**How to complete this task**
I'd like an exact copy of every line from the start of the entries below through the line containing "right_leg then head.", please.

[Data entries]

++++++

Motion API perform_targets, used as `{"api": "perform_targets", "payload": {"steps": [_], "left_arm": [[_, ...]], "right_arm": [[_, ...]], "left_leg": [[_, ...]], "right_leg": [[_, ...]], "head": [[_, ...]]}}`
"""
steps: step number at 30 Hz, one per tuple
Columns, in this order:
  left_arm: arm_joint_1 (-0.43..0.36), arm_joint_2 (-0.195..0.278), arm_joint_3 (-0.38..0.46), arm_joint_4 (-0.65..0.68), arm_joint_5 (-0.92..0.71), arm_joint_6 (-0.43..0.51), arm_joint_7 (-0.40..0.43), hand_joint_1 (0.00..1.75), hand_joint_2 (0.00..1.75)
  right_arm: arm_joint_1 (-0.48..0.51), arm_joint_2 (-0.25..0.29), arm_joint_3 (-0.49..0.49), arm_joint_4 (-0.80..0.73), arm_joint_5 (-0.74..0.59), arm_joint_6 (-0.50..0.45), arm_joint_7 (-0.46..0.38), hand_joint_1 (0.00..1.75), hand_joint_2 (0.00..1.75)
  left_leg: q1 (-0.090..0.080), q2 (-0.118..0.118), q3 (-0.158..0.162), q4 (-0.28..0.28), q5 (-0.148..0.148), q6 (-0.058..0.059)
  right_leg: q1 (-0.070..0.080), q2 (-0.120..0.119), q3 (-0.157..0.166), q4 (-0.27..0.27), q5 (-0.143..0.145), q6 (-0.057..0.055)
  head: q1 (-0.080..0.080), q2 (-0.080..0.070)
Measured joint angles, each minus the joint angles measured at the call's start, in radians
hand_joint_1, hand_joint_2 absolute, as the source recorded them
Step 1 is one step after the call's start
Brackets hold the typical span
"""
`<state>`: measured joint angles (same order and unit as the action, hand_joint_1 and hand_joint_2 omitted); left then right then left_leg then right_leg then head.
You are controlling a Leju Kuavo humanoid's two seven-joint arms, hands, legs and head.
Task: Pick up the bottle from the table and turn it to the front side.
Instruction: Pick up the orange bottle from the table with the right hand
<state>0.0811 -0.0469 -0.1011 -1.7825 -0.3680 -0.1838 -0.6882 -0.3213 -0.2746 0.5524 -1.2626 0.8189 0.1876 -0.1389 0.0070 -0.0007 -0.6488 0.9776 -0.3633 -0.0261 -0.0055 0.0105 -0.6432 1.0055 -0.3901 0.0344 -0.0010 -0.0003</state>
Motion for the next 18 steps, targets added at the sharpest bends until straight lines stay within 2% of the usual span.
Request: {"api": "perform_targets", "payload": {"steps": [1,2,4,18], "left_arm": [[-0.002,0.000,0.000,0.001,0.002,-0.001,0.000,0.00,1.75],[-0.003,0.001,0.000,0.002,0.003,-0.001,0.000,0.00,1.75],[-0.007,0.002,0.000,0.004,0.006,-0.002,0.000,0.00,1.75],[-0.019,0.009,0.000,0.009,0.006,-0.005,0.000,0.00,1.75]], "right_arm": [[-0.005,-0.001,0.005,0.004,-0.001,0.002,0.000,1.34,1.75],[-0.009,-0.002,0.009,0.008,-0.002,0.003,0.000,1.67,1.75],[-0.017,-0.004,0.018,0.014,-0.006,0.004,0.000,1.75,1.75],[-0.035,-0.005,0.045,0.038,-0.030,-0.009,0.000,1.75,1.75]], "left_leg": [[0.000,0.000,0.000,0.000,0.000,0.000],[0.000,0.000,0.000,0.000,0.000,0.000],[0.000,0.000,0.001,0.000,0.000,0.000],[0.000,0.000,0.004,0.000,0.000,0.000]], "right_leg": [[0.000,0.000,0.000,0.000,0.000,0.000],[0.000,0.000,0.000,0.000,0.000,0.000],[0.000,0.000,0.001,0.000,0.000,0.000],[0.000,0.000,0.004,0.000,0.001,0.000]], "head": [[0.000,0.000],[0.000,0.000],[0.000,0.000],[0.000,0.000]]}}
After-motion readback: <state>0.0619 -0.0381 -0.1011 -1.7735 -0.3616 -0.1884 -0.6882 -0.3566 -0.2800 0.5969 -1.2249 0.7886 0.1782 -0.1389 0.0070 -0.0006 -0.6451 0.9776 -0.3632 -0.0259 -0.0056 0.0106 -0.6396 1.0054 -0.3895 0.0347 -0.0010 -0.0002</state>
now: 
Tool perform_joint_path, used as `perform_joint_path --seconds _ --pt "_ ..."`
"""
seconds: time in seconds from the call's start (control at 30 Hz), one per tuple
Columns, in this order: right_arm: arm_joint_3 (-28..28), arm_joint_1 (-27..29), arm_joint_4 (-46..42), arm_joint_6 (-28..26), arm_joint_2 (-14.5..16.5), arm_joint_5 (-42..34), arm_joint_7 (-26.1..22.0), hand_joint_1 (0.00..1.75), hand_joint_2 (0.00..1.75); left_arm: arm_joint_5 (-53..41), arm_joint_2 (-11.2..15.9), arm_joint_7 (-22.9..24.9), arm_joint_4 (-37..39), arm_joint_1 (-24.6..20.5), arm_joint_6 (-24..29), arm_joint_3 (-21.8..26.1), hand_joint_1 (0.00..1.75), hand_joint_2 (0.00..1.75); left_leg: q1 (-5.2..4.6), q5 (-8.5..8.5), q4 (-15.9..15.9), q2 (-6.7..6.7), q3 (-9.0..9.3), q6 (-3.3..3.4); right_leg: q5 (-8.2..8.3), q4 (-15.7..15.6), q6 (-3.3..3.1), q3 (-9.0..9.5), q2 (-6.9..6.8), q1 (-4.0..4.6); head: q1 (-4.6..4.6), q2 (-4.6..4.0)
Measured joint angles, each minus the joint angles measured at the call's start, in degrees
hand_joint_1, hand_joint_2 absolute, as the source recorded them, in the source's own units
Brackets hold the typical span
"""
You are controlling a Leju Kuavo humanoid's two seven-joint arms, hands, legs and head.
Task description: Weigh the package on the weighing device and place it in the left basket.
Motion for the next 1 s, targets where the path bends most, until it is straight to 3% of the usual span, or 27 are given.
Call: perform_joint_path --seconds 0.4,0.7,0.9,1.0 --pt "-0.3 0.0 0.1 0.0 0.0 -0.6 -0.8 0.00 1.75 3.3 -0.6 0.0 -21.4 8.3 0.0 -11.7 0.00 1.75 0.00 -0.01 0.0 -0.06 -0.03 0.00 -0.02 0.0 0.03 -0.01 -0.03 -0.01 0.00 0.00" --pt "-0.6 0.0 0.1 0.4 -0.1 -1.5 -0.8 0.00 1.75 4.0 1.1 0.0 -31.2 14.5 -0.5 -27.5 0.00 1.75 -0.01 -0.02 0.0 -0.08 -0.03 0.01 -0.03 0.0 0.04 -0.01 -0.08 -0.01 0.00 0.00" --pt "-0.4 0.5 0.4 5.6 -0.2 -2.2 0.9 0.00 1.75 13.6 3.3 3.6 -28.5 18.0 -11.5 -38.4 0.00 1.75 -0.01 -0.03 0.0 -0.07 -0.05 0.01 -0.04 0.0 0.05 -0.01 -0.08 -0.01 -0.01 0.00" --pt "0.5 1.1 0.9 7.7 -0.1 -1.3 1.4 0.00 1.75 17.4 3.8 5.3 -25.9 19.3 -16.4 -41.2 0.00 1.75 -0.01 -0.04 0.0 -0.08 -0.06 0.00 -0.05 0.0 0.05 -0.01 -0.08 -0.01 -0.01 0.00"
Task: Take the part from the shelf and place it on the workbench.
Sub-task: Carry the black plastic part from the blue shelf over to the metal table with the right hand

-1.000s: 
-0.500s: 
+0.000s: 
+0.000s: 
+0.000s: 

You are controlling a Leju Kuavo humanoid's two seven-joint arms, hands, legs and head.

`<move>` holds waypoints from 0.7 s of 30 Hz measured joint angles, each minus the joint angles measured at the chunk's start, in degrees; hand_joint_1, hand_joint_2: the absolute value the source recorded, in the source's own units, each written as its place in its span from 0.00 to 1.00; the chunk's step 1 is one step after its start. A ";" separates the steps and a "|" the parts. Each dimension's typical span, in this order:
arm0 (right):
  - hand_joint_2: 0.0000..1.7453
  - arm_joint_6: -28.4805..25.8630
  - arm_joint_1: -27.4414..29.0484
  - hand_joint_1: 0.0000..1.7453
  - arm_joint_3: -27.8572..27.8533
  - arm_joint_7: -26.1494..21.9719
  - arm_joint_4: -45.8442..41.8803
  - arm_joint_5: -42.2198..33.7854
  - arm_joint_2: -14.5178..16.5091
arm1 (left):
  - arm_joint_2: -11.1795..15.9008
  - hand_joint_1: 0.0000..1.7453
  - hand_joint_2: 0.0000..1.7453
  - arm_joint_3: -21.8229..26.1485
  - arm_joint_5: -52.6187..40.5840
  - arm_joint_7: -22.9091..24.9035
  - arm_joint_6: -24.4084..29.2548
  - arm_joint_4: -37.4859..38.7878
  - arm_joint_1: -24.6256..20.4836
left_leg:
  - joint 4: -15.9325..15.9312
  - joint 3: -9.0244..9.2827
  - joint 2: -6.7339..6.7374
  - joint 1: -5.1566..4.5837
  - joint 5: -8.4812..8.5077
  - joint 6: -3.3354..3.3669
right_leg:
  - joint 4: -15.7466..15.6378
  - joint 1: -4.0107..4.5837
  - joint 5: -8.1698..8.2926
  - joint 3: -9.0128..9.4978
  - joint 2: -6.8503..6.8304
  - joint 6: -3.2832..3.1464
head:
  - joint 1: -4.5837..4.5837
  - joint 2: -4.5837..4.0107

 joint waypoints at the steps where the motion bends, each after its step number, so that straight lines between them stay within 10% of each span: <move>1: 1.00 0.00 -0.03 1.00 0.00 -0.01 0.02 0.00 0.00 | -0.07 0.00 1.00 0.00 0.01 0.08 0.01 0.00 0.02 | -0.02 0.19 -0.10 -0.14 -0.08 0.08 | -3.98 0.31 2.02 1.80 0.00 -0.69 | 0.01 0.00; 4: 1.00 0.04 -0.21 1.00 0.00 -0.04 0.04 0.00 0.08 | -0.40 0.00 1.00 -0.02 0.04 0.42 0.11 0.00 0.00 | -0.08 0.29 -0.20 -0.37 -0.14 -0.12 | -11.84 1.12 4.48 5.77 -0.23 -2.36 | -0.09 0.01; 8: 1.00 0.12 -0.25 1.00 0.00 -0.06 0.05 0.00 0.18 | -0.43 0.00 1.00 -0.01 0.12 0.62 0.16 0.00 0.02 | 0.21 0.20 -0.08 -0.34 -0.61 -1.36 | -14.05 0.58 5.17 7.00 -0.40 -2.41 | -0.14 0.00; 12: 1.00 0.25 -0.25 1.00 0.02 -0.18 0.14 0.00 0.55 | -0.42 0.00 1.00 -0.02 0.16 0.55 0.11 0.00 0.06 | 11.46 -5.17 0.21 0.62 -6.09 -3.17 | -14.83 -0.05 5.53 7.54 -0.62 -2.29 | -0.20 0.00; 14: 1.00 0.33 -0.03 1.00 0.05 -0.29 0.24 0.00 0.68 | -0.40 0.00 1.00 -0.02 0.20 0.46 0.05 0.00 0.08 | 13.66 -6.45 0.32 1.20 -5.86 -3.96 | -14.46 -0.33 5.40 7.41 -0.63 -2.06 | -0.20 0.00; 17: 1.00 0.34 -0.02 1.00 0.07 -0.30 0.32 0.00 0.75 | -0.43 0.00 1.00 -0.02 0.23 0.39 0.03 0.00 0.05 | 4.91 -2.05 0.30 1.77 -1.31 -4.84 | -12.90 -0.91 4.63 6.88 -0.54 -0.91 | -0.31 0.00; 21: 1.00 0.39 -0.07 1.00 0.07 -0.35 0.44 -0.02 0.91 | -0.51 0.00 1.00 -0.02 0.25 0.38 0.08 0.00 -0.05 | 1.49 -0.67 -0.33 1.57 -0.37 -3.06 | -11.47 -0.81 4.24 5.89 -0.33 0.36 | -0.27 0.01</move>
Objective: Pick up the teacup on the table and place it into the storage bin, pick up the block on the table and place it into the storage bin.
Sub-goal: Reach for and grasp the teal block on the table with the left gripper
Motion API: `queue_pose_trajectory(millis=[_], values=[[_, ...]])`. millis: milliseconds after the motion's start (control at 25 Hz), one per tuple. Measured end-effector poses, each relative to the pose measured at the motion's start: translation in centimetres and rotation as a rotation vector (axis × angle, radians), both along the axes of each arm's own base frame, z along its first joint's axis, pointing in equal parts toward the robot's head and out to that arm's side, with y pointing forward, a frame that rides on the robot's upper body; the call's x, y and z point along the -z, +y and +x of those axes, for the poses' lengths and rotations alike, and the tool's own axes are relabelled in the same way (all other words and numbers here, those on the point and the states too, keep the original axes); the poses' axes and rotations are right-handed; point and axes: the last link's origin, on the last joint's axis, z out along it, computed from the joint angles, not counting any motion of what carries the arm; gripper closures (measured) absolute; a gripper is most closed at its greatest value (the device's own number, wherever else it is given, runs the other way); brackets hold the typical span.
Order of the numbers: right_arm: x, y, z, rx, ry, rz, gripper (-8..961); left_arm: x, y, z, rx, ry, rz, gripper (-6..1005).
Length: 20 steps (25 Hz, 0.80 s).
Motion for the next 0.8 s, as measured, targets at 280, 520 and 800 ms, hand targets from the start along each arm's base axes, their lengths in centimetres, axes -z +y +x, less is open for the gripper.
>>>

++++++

**Answer box**
Motion API perform_targets, used as `{"api": "perform_targets", "payload": {"steps": [_], "left_arm": [[_, ...]], "right_arm": [[_, ...]], "left_leg": [[_, ...]], "right_leg": [[_, ...]], "head": [[_, ...]]}}`
"""
steps: step number at 30 Hz, one per tuple
Columns, in this order:
  left_arm: arm_joint_1 (-0.43..0.36), arm_joint_2 (-0.195..0.278), arm_joint_3 (-0.38..0.46), arm_joint_4 (-0.65..0.68), arm_joint_5 (-0.92..0.71), arm_joint_6 (-0.43..0.51), arm_joint_7 (-0.40..0.43), hand_joint_1 (0.00..1.75), hand_joint_2 (0.00..1.75)
  right_arm: arm_joint_1 (-0.48..0.51), arm_joint_2 (-0.25..0.29), arm_joint_3 (-0.49..0.49), arm_joint_4 (-0.80..0.73), arm_joint_5 (-0.74..0.59), arm_joint_6 (-0.50..0.45), arm_joint_7 (-0.46..0.38), hand_joint_1 (0.00..1.75), hand_joint_2 (0.00..1.75)
  left_leg: q1 (-0.090..0.080), q2 (-0.118..0.118), q3 (-0.158..0.162), q4 (-0.28..0.28), q5 (-0.148..0.148), q6 (-0.058..0.059)
  right_leg: q1 (-0.070..0.080), q2 (-0.120..0.119), q3 (-0.157..0.166), q4 (-0.27..0.27), q5 (-0.143..0.145), q6 (-0.057..0.055)
  head: q1 (-0.080..0.080), q2 (-0.080..0.070)
Measured joint angles, each minus the joint angles measured at the call's start, in radians
hand_joint_1, hand_joint_2 absolute, as the source recorded them
Step 1 is one step after the call's start
Brackets hold the typical span
"""
`<state>`: measured joint angles (same order and unit as the action, hand_joint_1 and hand_joint_2 omitted); left then right then left_leg then right_leg then head.

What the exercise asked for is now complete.